Es gibt noch einen zweiten Grund dafür, dass die Inflation niedrig ist und die Konjunktur gut läuft: sinkende Energiepreise, die wie ein Gegengewicht zur höheren Steuer wirken und Kaufkraft stärken. Steigen die Energiepreise wieder, könnte sich das Blatt wenden – und die Wirkung der Steuererhöhung sich zeigen.
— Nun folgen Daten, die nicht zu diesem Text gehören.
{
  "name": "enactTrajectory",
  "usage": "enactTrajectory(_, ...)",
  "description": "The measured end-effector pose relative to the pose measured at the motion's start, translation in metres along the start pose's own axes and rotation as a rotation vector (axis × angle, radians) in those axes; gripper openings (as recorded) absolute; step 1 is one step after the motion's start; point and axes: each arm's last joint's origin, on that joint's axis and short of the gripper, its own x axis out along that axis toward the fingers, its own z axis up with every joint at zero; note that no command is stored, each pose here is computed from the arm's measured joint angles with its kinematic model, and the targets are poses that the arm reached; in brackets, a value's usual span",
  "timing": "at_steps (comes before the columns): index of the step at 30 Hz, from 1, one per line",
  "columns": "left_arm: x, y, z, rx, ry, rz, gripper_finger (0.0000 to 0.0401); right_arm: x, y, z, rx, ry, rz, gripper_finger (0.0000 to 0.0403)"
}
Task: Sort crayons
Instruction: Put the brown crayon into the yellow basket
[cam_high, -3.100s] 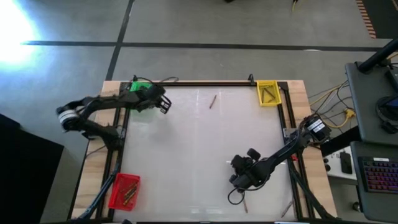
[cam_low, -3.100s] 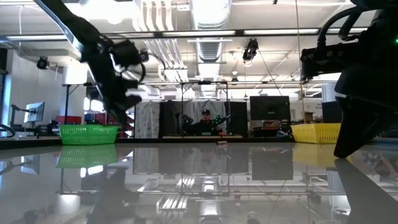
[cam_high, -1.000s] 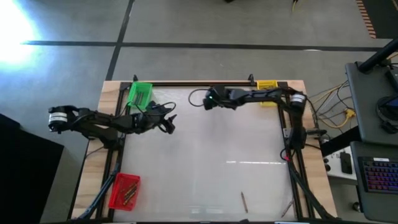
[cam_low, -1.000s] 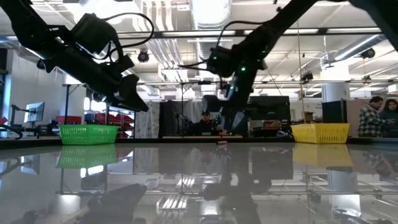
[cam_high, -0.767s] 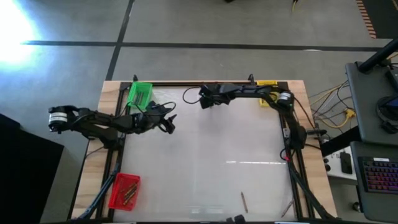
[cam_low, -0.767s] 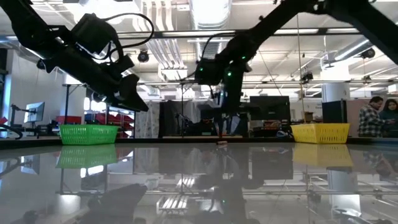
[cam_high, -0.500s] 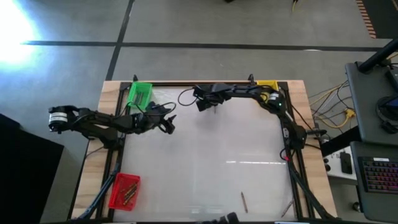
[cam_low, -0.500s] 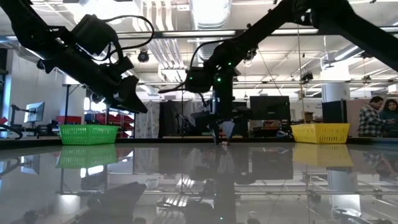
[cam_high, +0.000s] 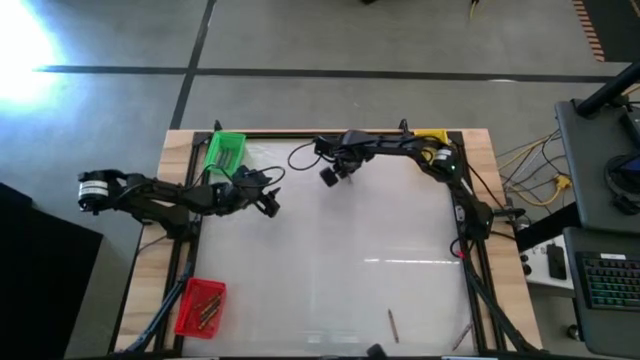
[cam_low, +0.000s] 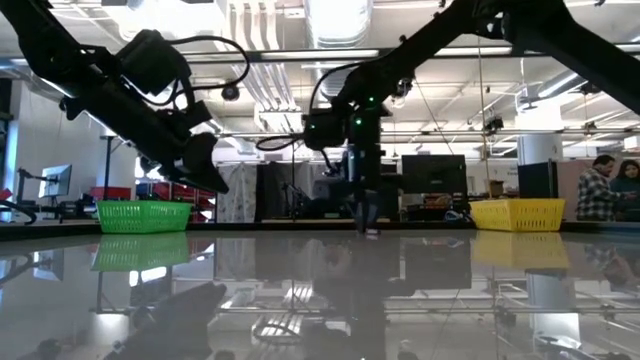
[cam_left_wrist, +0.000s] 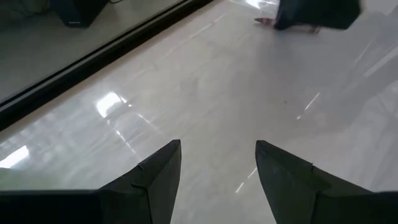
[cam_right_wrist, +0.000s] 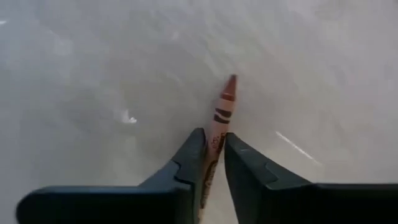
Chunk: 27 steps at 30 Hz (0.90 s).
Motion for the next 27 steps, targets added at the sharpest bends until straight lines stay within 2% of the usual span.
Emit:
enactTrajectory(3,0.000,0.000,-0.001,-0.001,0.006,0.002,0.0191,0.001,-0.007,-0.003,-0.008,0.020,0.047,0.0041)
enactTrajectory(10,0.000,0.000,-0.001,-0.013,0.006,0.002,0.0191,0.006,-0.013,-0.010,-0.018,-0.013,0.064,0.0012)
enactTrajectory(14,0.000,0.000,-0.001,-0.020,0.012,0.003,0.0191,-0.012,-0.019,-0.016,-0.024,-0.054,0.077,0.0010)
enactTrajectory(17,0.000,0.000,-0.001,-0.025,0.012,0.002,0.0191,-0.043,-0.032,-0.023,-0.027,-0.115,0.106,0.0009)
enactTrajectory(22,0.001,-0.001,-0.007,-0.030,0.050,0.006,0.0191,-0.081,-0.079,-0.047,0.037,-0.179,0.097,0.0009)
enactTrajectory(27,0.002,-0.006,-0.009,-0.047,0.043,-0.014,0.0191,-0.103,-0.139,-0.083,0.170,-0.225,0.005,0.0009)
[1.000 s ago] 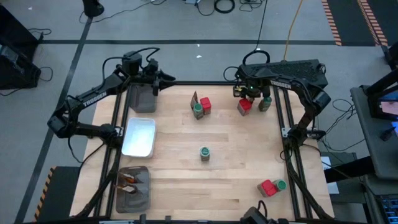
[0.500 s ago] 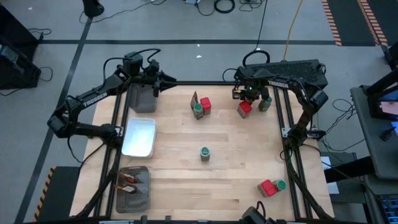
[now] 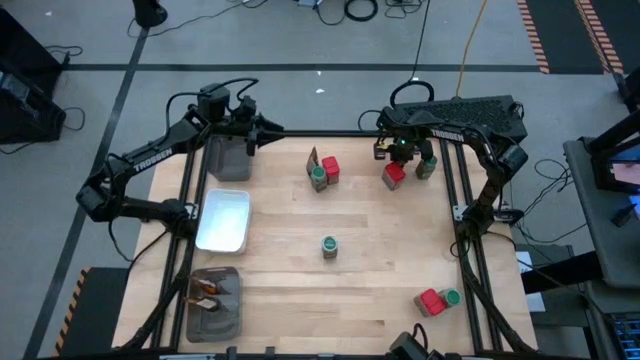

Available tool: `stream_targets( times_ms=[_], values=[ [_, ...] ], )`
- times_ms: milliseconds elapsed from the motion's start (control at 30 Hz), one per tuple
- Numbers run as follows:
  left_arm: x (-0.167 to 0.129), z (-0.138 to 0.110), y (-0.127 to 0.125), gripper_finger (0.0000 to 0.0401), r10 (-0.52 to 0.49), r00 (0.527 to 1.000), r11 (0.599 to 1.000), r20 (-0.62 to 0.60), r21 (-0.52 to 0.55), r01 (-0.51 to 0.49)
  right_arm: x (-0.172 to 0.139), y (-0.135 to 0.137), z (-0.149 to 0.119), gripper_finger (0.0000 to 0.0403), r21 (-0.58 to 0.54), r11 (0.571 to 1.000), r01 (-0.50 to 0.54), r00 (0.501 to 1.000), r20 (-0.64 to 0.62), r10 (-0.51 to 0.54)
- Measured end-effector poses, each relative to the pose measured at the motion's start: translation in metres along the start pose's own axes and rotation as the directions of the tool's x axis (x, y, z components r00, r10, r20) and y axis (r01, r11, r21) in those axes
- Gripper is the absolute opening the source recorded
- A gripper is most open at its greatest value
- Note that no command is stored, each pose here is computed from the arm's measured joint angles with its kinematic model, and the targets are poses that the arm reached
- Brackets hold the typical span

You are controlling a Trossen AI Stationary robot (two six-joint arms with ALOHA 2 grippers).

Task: Sort spices by type
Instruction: Put the orange seasoning bag into the bottom black bin

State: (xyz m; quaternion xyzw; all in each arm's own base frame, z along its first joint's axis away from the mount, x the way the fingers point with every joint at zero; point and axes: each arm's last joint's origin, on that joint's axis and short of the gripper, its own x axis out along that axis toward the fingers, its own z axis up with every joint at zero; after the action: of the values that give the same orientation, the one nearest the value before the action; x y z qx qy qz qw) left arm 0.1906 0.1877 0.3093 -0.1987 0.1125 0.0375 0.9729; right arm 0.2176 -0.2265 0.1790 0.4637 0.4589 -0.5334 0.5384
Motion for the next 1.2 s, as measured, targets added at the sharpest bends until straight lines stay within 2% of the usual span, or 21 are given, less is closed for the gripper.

Dass die Mehrwertsteuererhöhung offenbar nur tröpfchenweise beim Konsumenten ankommt, hat noch einen weiteren Vorteil: Es streichelt seine Psyche und stärkt seine Einkaufslaune. Allerdings bleibt der Konsum in Deutschland unberechenbar. Die Angaben darüber sind widersprüchlich und wenig verlässlich. So beklagen die Einzelhändler geringere Umsätze zu Jahresbeginn – trotz des Preiskampfs, der geringen Inflation und der unerwartet geringen Vorzieheffekte zum Ende des vergangenen Jahres.

Noch kann man nicht darauf wetten, dass der Konsum dauerhaft die Steuererhöhung einfach wegsteckt. Sicher ist aber, was den Verbrauch stützen würde: eine steigende Zahl der Beschäftigten. Dazu können die Tarifparteien viel beitragen. Sie sollten den Aufschwung nicht als beliebig belastbar ansehen und mithelfen, aus der erfreulichen Entwicklung am Arbeitsmarkt eine nachhaltige Trendwende zu machen. Mit Einmalzahlungen und flexiblen Abschlüssen sollten sie die Arbeitnehmer am tatsächlich Erwirtschafteten teilhaben lassen. Das stärkte die Konjunktur – auch wenn der nächste Tropfen der höheren Verbrauchsteuer spürbar werden sollte.